Spec is pretty impressive for the price. It’s rolling on Stan’s NoTubes ZTR Alpha 340 wheels with Hutchinson Bulldog tires, Avid mechanical brakes and a full SRAM Force group. Little touches like an included K-Edge chain catcher and FSA cockpit with Prologo saddle make it a solid deal. Video and more pics after the break…

2013 Performance Bike Scattante CFX Black disc brake cyclocross bike

Part of the development was real world testing, and one of their sales guys used it for Jeremiah Bishop’s Alpine Loop Gran Fondo with road tires, as well as some off road riding and racing throughout the past year.

2013 Performance Bike Scattante CFX Black disc brake cyclocross bike

Post mount brakes keep things simple, and full external housing makes it easy to swap to hydraulic brakes as they come available.

2013 Performance Bike Scattante CFX Black disc brake cyclocross bike

Everyone may be doing a matte black carbon frame these days, and that’s because it looks good. It’s also going to keep looking good compared to a painted frame after continually being subjected to mud and crud. Better shown in the video, the bottom bracket and tall chainstays make for a pretty large, presumably stiff lower section.

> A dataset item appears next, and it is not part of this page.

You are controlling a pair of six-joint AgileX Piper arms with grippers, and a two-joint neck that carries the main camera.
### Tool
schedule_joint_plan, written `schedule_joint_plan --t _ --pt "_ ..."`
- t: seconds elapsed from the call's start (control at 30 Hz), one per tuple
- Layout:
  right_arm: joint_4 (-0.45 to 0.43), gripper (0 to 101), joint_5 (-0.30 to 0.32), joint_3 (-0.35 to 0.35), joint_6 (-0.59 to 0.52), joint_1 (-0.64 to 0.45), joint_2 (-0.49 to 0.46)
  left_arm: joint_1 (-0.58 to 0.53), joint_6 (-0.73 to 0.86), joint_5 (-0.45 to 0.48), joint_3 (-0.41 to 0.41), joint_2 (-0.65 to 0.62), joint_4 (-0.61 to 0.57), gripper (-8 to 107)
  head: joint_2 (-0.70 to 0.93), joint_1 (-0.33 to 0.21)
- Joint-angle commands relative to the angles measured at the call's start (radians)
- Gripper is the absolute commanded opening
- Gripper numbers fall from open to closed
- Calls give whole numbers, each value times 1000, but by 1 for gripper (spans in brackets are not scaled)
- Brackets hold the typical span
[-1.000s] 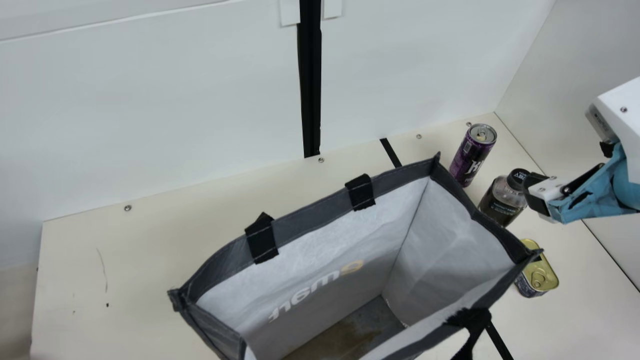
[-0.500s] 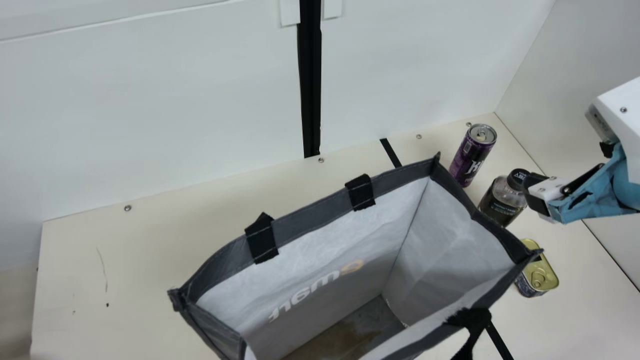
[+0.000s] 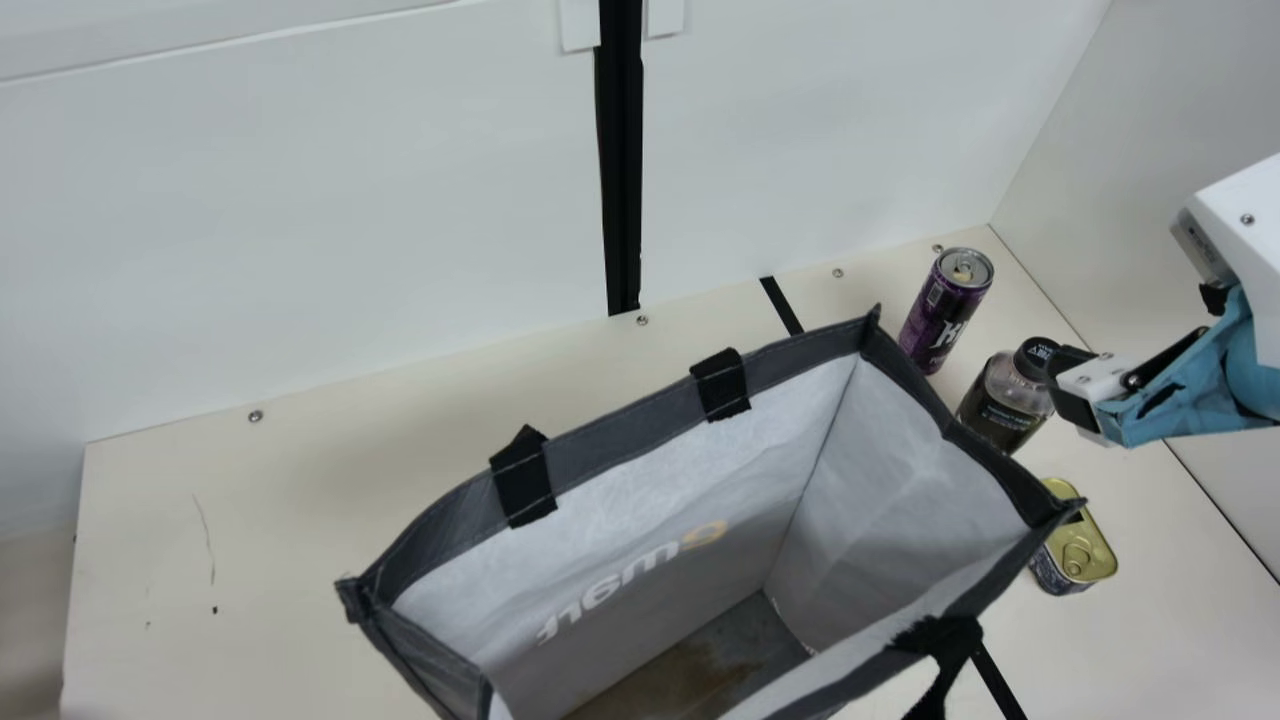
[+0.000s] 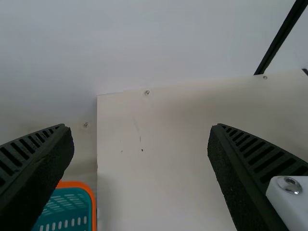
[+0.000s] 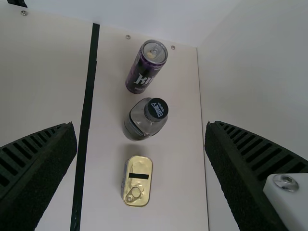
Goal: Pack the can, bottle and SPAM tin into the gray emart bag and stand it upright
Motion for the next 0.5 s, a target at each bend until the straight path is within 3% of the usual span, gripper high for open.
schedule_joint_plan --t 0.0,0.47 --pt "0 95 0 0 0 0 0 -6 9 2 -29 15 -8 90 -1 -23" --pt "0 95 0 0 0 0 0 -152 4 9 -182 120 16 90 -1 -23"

2013 Performance Bike Scattante CFX Black disc brake cyclocross bike

It retails for $2,499 at PerformanceBike.com. We know you’re asking, so here’s the deal: The frame started life with a catalog tubeset, then they changed the bottom bracket from PFBB30 back to standard/GXP threaded external cups. Other modifications were a tall, rectangular box section chainstay to improve stiffness both through size and giving it a larger contact patch when mounting to the bottom bracket. They went to a different factory for the fork to get a stiffer model.



  1. Nice specs. Assuming a 1200 gram frame and 600 gram frame it should be about 18-19 lb I would think.

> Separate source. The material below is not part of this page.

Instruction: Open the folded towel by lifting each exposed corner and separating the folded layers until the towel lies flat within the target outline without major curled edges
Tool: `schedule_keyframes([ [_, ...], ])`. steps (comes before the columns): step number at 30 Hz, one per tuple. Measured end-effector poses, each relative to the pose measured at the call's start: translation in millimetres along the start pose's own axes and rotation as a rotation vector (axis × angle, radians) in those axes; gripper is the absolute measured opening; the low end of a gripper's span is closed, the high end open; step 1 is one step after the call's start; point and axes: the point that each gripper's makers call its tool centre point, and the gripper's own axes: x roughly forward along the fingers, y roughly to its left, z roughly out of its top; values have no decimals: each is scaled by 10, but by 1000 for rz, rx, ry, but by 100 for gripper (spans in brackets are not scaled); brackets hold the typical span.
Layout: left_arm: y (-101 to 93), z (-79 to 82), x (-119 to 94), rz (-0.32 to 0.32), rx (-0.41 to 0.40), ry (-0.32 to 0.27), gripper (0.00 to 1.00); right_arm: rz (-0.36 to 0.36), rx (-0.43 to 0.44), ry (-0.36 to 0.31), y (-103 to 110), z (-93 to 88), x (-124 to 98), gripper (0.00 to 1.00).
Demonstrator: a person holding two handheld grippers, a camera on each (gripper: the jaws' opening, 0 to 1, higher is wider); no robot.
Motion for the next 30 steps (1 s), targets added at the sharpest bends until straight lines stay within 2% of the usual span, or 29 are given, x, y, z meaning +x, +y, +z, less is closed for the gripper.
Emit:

    Factor in sales and incentives and this should be a good seller at 1500-2000. I doubt they’ll sell many at regular price.

    I still think steel, alum or ti is better for cross. I would have killed a carbon bike at my one and only CX race.

  2. “It’s a recreational activity for the affluent.”

    I’d debate that, I earn less than $14 an hour and I’ll have less than $100 in the bank after my mortgage goes out today, but I’ll still be at our local CX race on Sunday, because I love to race. I do 3 or 4 mountain bike races during the spring/summer. I’d love to do more but each one makes for a tight month, what with entry fees, nutrition, travel etc.

    Affluent I’m not.

  3. @chris f – How’s that? Because Charlie has a mortgage and isn’t living on the streets? I’m with Charlie on the gross generalization that cross racing (or bicycle racing in general) is a recreational activity for the affluent. There are all kinds of people that race bikes. It’s obviously not an activity for the truly impoverished and of course wealth is relative, but there are plenty of folks that are not affluent by the standards of their respective locales that make racing a priority. I certainly fall into that category as well as most of my friends.

What do you think?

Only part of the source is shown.